What is needed here is an exact repetition of the records below, beginning at the line that has "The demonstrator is" and stopping after the line that has "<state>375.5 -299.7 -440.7".

======== Data for this task

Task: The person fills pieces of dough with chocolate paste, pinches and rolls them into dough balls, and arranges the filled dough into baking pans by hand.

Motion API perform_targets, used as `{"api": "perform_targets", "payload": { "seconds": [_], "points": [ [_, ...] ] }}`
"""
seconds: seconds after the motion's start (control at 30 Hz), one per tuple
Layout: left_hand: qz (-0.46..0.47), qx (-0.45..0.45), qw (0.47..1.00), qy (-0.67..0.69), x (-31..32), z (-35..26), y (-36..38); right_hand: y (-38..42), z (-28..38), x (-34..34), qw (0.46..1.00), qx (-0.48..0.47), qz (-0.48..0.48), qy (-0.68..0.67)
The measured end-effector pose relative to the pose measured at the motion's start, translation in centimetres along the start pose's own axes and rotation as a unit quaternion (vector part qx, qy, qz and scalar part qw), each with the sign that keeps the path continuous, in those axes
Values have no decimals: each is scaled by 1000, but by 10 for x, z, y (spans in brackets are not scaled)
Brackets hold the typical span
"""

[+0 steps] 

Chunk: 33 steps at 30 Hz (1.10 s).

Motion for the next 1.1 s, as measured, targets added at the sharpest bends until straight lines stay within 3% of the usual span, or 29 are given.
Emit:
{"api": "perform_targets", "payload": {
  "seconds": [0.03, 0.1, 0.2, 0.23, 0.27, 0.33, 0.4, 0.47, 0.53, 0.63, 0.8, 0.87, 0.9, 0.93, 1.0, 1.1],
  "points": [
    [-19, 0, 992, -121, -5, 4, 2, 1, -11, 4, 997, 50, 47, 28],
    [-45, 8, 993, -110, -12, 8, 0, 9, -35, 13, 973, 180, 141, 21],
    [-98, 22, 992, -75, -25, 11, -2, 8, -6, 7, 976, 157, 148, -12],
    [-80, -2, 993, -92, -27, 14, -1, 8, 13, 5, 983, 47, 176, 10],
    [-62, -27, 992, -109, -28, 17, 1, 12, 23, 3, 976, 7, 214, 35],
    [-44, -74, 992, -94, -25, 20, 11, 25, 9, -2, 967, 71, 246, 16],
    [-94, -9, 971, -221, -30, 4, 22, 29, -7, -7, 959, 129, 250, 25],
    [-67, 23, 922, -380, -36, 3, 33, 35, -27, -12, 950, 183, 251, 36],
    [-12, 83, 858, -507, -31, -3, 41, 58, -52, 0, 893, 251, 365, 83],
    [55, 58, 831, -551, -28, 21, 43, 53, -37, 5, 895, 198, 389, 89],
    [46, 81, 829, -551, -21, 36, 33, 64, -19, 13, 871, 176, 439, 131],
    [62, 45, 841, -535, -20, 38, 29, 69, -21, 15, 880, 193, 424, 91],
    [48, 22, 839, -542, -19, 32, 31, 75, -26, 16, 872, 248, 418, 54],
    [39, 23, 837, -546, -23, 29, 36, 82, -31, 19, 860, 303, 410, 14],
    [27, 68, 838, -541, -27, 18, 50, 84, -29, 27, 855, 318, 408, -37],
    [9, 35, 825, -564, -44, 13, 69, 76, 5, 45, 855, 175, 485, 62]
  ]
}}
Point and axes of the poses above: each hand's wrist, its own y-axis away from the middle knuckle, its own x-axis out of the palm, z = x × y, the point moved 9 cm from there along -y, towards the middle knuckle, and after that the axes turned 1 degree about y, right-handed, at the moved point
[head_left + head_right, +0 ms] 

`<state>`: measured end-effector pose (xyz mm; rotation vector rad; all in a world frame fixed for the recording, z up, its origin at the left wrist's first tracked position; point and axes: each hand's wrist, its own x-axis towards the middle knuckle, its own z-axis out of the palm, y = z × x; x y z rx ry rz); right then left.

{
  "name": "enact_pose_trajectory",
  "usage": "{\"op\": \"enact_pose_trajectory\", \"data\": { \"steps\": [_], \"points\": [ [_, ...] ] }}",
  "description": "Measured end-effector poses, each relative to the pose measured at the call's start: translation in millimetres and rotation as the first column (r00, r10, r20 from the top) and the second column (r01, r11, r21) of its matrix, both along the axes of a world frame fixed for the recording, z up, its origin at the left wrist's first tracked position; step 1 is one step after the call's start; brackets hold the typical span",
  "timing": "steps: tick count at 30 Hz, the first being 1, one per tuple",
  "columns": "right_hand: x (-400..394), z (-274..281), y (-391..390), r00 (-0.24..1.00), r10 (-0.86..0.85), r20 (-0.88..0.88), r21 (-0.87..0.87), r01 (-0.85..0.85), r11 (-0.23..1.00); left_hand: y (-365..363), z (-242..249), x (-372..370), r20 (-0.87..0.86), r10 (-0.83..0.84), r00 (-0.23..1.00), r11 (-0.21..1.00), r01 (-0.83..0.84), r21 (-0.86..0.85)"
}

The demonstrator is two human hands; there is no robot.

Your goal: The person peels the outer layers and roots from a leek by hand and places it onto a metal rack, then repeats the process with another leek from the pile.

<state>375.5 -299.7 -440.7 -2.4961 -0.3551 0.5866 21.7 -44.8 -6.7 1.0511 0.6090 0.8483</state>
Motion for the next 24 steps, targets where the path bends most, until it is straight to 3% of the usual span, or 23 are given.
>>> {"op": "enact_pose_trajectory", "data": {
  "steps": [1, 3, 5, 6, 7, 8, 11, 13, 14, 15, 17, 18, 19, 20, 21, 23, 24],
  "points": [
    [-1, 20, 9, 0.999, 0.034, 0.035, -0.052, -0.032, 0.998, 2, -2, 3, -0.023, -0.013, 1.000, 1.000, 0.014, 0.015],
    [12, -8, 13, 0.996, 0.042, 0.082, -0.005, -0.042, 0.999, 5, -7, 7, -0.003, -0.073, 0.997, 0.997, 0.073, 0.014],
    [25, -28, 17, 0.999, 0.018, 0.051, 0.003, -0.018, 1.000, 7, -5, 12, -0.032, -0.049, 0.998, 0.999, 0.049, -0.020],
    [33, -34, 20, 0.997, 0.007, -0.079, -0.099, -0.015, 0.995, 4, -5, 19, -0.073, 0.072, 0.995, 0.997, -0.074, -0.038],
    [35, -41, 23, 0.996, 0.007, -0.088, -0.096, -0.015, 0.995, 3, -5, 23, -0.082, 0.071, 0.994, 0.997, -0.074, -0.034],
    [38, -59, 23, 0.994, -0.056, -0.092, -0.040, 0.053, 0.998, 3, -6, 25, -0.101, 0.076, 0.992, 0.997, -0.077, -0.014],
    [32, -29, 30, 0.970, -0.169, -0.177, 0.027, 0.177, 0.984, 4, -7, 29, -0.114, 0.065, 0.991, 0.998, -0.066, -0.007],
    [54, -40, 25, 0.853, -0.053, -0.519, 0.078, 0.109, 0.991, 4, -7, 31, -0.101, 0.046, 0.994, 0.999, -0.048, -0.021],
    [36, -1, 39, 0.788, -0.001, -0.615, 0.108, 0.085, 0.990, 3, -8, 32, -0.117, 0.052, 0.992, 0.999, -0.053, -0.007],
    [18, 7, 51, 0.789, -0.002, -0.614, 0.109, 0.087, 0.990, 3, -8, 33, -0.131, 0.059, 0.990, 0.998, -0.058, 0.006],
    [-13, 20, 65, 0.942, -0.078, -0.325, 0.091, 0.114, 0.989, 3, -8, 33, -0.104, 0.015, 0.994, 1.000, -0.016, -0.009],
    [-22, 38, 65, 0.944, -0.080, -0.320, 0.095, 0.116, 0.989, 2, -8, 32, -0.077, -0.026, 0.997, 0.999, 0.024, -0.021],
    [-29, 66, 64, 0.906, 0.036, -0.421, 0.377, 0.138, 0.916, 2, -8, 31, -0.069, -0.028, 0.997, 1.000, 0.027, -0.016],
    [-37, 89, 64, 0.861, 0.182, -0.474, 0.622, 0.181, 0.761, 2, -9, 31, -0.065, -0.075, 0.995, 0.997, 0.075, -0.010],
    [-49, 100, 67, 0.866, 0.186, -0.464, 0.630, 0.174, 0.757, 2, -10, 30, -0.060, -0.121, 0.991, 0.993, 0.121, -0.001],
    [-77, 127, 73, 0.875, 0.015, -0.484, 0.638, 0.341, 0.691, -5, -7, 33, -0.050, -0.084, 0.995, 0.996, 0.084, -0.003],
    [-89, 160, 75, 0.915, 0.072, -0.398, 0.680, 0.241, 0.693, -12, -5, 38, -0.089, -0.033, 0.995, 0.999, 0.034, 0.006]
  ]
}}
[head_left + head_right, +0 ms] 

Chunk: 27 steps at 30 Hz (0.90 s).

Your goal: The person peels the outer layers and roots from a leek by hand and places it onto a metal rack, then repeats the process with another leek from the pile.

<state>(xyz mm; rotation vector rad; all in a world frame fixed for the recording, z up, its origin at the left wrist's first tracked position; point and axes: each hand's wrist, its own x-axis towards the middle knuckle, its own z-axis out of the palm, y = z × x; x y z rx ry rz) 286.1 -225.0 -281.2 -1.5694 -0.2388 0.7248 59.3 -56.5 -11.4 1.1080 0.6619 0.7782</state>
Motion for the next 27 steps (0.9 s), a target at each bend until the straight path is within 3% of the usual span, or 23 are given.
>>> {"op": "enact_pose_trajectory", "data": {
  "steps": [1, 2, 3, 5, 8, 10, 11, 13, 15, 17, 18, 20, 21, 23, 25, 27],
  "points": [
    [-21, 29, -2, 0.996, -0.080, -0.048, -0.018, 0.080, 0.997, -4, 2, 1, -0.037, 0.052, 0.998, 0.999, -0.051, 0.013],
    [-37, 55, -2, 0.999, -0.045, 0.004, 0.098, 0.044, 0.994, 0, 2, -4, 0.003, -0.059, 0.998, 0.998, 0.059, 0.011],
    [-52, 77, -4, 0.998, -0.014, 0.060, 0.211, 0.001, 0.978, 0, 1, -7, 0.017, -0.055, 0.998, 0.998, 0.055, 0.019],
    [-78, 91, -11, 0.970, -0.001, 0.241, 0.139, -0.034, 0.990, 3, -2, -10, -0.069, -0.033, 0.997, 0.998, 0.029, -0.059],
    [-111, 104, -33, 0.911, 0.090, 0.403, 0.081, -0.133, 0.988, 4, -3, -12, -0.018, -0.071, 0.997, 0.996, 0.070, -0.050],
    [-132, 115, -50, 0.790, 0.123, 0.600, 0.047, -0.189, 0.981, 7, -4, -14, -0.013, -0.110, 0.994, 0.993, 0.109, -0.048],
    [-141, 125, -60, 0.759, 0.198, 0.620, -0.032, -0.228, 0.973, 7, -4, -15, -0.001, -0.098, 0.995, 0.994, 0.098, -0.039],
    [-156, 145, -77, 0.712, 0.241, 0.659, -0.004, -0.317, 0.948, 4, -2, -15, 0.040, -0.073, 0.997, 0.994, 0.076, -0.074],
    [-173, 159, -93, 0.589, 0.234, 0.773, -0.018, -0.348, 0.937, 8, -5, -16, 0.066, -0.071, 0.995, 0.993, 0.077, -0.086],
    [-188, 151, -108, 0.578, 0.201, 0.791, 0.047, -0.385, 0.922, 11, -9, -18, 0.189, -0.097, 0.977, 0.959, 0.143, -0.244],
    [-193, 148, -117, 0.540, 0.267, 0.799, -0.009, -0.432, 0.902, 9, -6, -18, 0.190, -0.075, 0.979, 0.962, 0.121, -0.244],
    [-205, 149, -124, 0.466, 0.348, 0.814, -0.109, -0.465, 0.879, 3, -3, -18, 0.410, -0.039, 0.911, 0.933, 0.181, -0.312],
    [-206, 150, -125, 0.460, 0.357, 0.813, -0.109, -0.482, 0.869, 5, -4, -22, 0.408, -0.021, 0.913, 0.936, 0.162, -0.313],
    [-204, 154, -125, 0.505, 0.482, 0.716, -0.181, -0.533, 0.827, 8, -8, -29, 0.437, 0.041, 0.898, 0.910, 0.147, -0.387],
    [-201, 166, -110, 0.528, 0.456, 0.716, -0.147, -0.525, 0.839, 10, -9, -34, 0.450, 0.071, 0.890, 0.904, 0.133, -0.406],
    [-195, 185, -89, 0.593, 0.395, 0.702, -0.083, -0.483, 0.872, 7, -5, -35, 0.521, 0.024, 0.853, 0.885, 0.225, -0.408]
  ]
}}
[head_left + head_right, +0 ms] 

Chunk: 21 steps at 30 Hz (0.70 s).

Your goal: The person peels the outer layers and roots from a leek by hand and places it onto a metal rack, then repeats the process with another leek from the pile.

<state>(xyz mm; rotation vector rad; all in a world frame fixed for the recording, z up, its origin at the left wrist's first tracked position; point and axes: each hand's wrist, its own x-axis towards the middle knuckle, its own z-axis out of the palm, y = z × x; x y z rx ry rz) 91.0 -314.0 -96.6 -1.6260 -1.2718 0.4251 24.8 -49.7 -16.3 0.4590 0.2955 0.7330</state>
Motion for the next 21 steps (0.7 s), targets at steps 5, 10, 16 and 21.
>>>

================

Answer section:
The demonstrator is two human hands; there is no robot.

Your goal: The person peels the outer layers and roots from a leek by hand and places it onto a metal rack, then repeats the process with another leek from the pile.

<state>375.5 -299.7 -440.7 -2.4961 -0.3551 0.5866 21.7 -44.8 -6.7 1.0511 0.6090 0.8483</state>

Nothing further is required by the exercise.